====== Materials provided

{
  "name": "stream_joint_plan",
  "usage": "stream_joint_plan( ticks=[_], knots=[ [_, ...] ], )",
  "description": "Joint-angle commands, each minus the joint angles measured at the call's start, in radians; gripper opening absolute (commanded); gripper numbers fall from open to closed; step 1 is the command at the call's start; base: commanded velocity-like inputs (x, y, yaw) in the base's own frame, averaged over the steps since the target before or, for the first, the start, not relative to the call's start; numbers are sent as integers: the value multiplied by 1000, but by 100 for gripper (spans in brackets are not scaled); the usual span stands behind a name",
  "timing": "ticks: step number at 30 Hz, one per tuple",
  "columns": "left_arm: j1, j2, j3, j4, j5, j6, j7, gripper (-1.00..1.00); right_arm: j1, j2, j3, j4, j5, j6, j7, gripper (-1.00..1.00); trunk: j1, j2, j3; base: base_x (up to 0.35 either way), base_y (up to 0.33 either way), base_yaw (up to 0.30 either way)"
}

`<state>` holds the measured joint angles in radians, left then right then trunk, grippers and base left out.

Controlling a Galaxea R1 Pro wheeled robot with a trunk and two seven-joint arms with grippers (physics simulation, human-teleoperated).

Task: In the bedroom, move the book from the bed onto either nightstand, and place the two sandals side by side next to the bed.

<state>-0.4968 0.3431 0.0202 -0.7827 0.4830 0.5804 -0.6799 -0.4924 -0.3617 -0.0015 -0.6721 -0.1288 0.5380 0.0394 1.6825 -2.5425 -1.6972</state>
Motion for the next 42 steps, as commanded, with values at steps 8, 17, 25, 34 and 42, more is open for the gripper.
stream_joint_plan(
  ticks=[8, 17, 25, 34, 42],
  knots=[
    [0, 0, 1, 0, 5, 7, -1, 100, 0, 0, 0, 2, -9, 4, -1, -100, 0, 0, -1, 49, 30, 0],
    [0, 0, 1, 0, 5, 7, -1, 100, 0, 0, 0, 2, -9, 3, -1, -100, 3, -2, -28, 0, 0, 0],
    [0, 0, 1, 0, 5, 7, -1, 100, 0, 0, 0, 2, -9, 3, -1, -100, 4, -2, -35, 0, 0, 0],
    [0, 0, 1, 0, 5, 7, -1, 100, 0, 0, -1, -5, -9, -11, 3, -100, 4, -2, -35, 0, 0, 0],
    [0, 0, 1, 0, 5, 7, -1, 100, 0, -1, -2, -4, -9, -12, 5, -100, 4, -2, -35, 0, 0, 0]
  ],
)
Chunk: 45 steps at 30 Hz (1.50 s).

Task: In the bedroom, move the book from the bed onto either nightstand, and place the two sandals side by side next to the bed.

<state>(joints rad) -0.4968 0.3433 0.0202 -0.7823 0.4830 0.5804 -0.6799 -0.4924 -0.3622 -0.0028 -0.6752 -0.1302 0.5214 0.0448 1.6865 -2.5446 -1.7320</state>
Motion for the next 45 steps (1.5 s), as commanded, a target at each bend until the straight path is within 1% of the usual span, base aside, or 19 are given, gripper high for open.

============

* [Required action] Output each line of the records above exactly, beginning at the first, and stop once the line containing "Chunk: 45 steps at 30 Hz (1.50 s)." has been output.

* [Written answer]
{
  "name": "stream_joint_plan",
  "usage": "stream_joint_plan( ticks=[_], knots=[ [_, ...] ], )",
  "description": "Joint-angle commands, each minus the joint angles measured at the call's start, in radians; gripper opening absolute (commanded); gripper numbers fall from open to closed; step 1 is the command at the call's start; base: commanded velocity-like inputs (x, y, yaw) in the base's own frame, averaged over the steps since the target before or, for the first, the start, not relative to the call's start; numbers are sent as integers: the value multiplied by 1000, but by 100 for gripper (spans in brackets are not scaled); the usual span stands behind a name",
  "timing": "ticks: step number at 30 Hz, one per tuple",
  "columns": "left_arm: j1, j2, j3, j4, j5, j6, j7, gripper (-1.00..1.00); right_arm: j1, j2, j3, j4, j5, j6, j7, gripper (-1.00..1.00); trunk: j1, j2, j3; base: base_x (up to 0.35 either way), base_y (up to 0.33 either way), base_yaw (up to 0.30 either way)"
}

`<state>` holds the measured joint angles in radians, left then right then trunk, grippers and base left out.

Controlling a Galaxea R1 Pro wheeled robot with a trunk and two seven-joint arms with grippers (physics simulation, human-teleoperated).

Task: In the bedroom, move the book from the bed onto either nightstand, and place the two sandals side by side next to the bed.

<state>-0.4968 0.3431 0.0202 -0.7827 0.4830 0.5804 -0.6799 -0.4924 -0.3617 -0.0015 -0.6721 -0.1288 0.5380 0.0394 1.6825 -2.5425 -1.6972</state>
Motion for the next 42 steps, as commanded, with values at steps 8, 17, 25, 34 and 42, more is open for the gripper.
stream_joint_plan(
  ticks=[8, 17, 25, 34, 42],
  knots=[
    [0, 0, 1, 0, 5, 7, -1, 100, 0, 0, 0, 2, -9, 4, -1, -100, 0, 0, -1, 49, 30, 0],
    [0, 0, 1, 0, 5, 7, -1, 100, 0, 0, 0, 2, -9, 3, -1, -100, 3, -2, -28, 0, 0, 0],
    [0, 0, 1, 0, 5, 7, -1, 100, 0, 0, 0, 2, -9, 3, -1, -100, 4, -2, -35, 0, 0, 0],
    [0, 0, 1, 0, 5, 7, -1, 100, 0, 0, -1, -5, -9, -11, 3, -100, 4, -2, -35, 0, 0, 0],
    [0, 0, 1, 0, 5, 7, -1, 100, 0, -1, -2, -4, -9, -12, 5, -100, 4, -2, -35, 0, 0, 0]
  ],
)
Chunk: 45 steps at 30 Hz (1.50 s).

This exercise requires no further answer.